The Gleaners: An Interview with Larry Grenadier
Larry Grenadier has been working alongside some of the world’s top musicians for three decades. Stan Getz, Brad Mehldau, Pat Metheny, and many more have kept the bassist in their bands for his clear, solid bass playing and unique voice on the instrument. Now, after all those years, he’s released his first album under his own name called The Gleaners on ECM Records, and the wait was worth it.
Grenadier’s deep melodic, harmonic, and rhythmic senses are on full display on the effort, which acts as a sort of self-portrait. In fact, they’re the only thing on display because The Gleaners is a solo bass album. That may sound like a one-dimensional venture to some, but in truth Grenadier’s palette of sounds and textures is so rich that you forget any stigma attached to the instrumentation.
“I experimented with various tunings and scordatura, like the 17th- and 18th-century violinists used, to get a full range of sounds – and that ended up giving the instrument a whole new vibration for me, a feeling of real sonic potential,” the bassist said.
The Gleaners is undoubtedly a masterpiece for solo bass that future records will be judged against. The opening track, “Oceanic”, is enough to captivate any skeptics, but each time you listen as a whole reveals nuances that you missed before.
We caught up with Grenadier to understand the process of making the album, his fascination with sonic variety, his basses, and his early influences.

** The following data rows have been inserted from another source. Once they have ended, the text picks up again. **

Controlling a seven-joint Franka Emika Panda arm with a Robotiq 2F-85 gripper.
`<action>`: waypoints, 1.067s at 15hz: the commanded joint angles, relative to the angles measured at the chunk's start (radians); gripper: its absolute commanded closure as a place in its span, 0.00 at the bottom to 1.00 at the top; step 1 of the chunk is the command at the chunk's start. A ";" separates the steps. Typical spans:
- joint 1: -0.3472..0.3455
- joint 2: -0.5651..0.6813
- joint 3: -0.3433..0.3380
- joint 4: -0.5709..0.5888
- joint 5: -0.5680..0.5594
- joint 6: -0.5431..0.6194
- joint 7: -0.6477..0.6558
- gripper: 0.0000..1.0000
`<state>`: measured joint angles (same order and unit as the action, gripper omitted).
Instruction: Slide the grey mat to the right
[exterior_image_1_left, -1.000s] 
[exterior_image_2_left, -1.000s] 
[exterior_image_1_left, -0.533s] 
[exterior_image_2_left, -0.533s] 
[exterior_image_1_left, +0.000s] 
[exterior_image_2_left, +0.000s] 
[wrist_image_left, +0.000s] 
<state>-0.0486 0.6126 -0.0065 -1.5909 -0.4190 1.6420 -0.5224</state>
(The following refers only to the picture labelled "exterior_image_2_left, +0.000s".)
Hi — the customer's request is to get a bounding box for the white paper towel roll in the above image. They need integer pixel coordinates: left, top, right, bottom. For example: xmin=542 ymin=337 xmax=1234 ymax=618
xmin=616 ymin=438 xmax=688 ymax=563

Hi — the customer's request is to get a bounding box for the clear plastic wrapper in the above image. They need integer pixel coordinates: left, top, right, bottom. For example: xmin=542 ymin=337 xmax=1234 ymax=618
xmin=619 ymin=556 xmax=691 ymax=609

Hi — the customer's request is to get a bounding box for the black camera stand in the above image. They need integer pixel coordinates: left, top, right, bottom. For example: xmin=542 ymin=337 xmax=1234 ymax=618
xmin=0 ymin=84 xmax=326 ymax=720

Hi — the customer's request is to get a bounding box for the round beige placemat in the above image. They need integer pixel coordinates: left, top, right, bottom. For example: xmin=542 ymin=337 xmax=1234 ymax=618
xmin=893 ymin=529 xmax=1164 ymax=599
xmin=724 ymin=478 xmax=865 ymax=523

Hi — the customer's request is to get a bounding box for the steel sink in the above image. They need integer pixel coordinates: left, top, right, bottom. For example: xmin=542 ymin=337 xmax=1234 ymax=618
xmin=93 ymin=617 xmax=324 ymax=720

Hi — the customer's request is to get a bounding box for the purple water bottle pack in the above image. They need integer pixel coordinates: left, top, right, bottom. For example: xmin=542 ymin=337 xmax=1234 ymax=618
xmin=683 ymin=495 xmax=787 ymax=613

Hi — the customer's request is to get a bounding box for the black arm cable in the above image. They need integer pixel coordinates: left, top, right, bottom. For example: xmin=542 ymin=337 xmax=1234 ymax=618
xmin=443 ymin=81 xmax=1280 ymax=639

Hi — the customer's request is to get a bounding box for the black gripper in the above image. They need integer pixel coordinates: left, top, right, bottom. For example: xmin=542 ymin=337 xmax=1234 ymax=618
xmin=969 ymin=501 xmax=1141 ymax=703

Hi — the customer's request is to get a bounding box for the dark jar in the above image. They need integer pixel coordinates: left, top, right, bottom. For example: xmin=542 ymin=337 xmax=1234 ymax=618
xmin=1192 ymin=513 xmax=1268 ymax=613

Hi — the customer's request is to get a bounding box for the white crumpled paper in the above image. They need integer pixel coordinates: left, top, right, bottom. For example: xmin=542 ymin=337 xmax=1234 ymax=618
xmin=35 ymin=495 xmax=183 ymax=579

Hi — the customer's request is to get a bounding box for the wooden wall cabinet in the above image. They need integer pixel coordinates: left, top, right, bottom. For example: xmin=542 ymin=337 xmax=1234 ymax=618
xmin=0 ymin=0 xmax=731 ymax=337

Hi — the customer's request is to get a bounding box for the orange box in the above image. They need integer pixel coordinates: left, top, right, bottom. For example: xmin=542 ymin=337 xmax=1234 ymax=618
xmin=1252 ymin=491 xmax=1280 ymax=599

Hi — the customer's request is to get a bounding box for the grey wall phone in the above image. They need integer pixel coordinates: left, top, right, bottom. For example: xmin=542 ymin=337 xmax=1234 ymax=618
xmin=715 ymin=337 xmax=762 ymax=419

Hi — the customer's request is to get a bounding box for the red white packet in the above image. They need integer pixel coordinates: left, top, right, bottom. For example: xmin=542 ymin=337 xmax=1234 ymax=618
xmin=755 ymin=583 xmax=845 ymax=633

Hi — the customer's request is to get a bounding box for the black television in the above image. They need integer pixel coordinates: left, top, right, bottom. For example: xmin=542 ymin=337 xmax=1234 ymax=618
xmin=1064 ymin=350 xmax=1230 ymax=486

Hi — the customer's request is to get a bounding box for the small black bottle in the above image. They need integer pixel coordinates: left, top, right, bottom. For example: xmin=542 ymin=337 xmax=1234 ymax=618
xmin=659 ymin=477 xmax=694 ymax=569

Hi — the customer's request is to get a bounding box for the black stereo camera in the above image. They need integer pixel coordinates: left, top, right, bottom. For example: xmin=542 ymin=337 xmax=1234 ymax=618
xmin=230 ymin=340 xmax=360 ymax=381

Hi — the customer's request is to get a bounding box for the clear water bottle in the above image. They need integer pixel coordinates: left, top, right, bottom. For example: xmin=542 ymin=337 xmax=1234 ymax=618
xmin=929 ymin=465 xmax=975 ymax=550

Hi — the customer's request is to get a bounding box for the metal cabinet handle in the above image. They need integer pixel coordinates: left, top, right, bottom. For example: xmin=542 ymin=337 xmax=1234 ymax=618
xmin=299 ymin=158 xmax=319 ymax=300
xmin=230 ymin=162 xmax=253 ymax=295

You wrote in the liner notes for this album that you’re “excavating the core elements of who I am as a bass player,” so who are some of the other early influences that planted that musical DNA in you?
There are so many. Like all of us, I just soak up everything I can. Some of it is by chance and some of it is by work and searching things out. When you’re young, things just come to you and you deal with them as you are able to.
Ray Brown was an example of that… [He was] the first upright bass player I ever saw live before I was even playing upright. He was someone who I could tell was super badass but I didn’t know why. I didn’t know his history with the instrument or anything like that. It’s such a curious thing to be looking back so many years later to see how we still connect with things that affected us at a very young age. We can’t just say we were young and didn’t know any better. We already had a sense of taste and the way our aesthetics were going to develop eventually.
My brother got into jazz before I did so I got to it from him and my father. [I was into] all the Miles Davis records with Paul Chambers and Ron Carter, the Coltrane records with Jimmy Garrison. Sam Jones came to me really early just by chance, and Oscar Pettiford, too. It was one of those things where you see an album cover and dig it for some reason. For me, there was an Oscar Pettiford record where I liked the cover so I bought it. I could connect with him because of the clarity of the way he played. He always spoke so clearly on the bass and made the harmonic and melodic elements of the bass come out really noticeably for a 13-year-old. The same thing for Charlie Haden, I’d say.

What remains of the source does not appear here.